* _Work task_:
Where a line of the entries holds the string "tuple", copy that line.

* _Data records_:
= Beginning of Section =

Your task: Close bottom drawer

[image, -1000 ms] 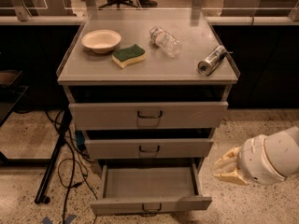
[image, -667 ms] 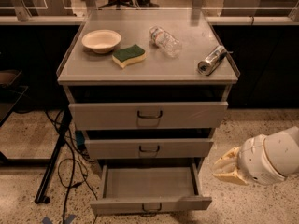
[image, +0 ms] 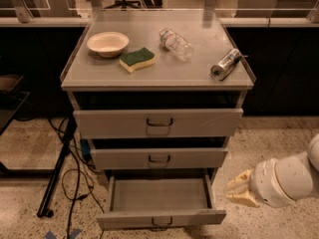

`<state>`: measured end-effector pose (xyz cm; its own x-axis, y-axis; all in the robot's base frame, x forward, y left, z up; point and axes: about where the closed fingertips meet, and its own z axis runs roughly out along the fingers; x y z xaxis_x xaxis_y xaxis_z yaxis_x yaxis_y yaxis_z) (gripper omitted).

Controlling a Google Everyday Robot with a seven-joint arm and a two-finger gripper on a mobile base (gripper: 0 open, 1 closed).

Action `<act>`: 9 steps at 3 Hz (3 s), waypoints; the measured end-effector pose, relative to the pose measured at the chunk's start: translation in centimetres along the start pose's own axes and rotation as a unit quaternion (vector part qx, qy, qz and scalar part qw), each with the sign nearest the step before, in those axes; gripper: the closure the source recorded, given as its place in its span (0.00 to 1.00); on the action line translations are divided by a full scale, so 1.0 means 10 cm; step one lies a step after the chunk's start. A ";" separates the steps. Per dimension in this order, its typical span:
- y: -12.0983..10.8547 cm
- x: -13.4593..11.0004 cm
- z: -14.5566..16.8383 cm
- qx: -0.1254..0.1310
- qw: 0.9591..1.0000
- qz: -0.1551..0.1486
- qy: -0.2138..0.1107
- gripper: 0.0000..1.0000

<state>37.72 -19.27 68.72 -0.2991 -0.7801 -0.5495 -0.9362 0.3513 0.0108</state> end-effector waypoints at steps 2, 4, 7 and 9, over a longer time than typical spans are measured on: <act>-0.16 0.52 0.81 0.013 1.000 0.025 -0.013 1.00; -0.04 0.70 1.27 0.020 0.999 0.041 -0.017 1.00; -0.65 0.57 2.53 -0.047 0.998 0.027 -0.044 1.00; -1.01 0.70 3.05 -0.066 0.994 0.034 -0.086 1.00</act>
Offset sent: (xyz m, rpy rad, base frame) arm 0.0306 -0.0165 -0.1405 0.0308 -0.0195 -0.0799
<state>50.73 -12.47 39.31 -0.3375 -0.6525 -0.6785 -0.9342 0.3209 0.1561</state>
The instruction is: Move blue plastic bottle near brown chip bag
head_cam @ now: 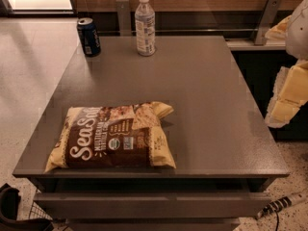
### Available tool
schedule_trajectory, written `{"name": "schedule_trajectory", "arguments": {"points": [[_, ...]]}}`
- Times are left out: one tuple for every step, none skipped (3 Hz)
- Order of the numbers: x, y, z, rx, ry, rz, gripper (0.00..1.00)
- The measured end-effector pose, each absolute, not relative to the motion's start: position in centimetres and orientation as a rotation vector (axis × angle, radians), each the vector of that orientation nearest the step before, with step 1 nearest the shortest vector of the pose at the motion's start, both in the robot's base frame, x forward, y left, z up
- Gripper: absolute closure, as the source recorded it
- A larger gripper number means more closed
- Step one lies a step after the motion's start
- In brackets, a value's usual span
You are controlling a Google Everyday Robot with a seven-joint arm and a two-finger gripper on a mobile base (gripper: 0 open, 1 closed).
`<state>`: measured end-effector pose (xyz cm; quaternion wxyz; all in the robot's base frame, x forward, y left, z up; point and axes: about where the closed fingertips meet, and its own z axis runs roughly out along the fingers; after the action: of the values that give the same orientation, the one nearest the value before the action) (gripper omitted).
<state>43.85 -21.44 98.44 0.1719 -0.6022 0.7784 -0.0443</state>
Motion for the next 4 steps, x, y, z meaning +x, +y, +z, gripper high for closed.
{"name": "schedule_trajectory", "arguments": {"points": [[43.8, -21.4, 98.4, -1.709, 2.209, -0.126, 0.00], [45.6, -21.5, 98.4, -1.637, 2.183, -0.100, 0.00], [49.5, -21.9, 96.0, -1.457, 2.123, 0.041, 0.00], [53.7, -20.9, 94.5, -1.265, 1.987, 0.228, 0.00]]}}
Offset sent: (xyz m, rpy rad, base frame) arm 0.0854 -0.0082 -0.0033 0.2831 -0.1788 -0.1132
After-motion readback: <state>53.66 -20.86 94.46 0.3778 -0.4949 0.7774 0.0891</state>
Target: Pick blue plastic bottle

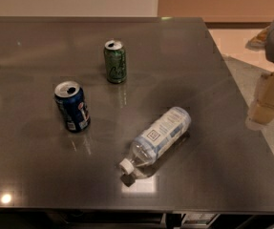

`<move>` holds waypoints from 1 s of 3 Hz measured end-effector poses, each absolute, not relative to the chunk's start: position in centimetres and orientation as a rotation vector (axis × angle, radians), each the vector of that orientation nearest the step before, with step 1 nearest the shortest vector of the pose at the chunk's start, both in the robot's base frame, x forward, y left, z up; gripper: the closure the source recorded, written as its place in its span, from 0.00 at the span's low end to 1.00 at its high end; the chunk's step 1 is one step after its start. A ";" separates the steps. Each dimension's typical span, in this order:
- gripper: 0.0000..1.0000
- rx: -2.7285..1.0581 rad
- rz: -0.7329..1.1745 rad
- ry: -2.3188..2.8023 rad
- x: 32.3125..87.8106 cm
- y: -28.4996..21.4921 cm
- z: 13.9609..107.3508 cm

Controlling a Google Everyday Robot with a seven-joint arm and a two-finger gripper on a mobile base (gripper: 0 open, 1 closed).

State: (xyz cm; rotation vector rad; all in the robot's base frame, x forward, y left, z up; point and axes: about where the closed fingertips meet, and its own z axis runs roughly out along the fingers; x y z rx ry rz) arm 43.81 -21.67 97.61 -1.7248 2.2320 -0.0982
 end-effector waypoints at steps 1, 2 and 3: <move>0.00 -1.728 -0.103 2.228 43.9 -21.6 97.7; 0.00 -1.843 -0.055 2.169 44.1 -19.7 96.3; 0.00 -1.984 0.003 2.072 44.6 -17.1 94.1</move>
Offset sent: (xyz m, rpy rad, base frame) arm 0.0061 0.0456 -0.0411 -0.0085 0.1105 0.2443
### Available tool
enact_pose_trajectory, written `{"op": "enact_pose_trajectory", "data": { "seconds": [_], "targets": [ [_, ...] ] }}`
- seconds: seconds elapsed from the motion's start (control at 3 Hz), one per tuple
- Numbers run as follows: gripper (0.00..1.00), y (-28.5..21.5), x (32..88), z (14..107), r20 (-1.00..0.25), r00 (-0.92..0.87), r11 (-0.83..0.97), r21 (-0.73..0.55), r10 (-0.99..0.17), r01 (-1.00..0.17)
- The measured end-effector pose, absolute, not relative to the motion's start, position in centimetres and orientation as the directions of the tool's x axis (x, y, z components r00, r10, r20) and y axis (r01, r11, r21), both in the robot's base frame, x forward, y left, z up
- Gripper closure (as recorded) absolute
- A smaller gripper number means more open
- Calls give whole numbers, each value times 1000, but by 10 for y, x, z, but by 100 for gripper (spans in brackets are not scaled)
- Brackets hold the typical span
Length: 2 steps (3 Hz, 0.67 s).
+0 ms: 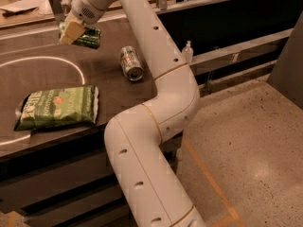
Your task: Place green can upright
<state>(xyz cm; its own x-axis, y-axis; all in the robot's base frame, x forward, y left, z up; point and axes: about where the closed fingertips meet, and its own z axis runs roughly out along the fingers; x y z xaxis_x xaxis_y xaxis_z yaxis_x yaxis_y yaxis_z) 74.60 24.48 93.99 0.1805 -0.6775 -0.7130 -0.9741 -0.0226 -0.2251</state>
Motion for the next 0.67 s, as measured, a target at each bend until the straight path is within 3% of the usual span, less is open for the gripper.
{"op": "enact_pose_trajectory", "data": {
  "seconds": [0.33,0.67],
  "targets": [
    [100,245,746,940,-713,180,-23,-225,-678,-974],
    [100,247,743,931,-640,173,-37,-220,-748,-975]
  ]
}}
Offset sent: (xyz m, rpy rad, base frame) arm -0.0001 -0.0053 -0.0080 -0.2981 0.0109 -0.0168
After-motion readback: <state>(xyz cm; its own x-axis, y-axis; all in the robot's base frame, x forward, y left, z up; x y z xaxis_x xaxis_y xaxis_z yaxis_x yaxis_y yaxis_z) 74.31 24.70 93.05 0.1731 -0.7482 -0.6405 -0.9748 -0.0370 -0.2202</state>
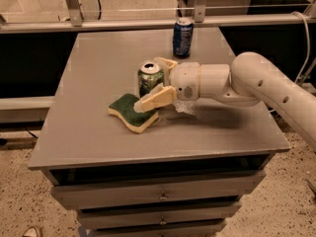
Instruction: Move green can near sponge
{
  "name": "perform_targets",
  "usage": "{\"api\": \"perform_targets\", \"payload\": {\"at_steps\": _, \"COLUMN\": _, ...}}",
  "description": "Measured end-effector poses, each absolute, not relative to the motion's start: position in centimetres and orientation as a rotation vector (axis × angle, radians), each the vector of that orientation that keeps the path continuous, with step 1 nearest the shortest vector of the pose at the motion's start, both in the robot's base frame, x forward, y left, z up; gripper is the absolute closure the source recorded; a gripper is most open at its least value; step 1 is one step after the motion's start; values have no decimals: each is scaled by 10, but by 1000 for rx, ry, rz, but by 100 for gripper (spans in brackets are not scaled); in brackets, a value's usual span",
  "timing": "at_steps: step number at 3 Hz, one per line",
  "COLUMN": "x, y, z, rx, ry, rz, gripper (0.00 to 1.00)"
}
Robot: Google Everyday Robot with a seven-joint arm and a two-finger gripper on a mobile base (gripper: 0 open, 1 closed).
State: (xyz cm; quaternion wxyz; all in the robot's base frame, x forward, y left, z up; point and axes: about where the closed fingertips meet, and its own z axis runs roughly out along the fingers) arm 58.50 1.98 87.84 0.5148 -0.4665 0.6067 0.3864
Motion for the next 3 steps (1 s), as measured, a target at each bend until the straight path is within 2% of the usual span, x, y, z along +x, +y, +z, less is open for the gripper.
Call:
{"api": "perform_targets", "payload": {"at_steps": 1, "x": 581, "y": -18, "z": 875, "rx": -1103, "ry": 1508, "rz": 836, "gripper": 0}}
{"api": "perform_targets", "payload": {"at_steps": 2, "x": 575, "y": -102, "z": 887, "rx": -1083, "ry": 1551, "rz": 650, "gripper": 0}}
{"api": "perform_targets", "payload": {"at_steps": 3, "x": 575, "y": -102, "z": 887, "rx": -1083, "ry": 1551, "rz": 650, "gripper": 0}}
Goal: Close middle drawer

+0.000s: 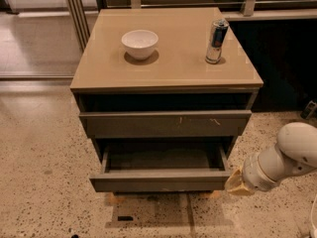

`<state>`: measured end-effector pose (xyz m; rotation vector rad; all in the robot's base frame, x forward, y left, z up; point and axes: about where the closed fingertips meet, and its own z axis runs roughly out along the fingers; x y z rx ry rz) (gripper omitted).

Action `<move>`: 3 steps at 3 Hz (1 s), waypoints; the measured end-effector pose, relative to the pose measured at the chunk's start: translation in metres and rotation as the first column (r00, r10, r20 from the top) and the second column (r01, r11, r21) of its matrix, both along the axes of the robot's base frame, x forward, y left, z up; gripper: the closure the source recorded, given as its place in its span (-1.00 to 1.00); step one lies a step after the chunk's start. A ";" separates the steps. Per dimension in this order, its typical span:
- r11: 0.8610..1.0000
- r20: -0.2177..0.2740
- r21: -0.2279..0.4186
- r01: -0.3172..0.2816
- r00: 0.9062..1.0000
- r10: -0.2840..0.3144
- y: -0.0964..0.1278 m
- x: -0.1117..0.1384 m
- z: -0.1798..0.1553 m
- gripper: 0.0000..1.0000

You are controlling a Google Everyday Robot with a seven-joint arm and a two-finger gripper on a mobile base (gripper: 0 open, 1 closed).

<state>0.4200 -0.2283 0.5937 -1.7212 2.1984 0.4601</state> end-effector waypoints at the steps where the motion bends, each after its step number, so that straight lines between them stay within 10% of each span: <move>1: 0.992 -0.040 0.127 0.016 0.999 -0.011 0.001 0.003 -0.062 1.00; 3: 0.967 -0.126 0.247 0.061 0.992 -0.031 0.006 0.002 -0.138 1.00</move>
Offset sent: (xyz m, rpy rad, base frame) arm 0.0146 -0.0063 -0.1929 0.3659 0.1634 -0.0892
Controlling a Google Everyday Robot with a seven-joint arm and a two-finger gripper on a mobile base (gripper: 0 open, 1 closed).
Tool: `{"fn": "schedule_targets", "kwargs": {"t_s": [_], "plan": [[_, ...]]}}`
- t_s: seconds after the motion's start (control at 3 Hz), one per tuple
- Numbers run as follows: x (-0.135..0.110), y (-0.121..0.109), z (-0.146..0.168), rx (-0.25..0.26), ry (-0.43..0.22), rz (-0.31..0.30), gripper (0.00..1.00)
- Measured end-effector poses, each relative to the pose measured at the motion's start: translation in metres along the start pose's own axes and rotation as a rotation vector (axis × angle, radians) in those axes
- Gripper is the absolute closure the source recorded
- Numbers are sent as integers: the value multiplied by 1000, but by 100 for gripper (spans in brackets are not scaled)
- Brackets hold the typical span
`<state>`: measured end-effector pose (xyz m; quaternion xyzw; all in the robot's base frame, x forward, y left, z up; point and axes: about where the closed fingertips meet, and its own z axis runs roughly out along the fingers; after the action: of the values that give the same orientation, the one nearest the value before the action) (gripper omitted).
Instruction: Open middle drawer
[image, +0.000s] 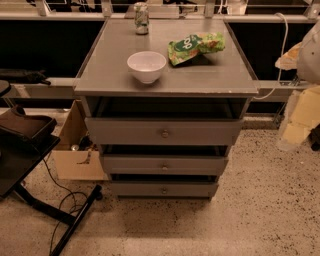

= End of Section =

* _Expected answer_:
- Times are left out: one tuple for every step, none skipped (3 Hz)
- seconds: seconds elapsed from the motion's start (control at 3 Hz), one per tuple
- t_s: seconds after the motion's start (control at 3 Hz), one per tuple

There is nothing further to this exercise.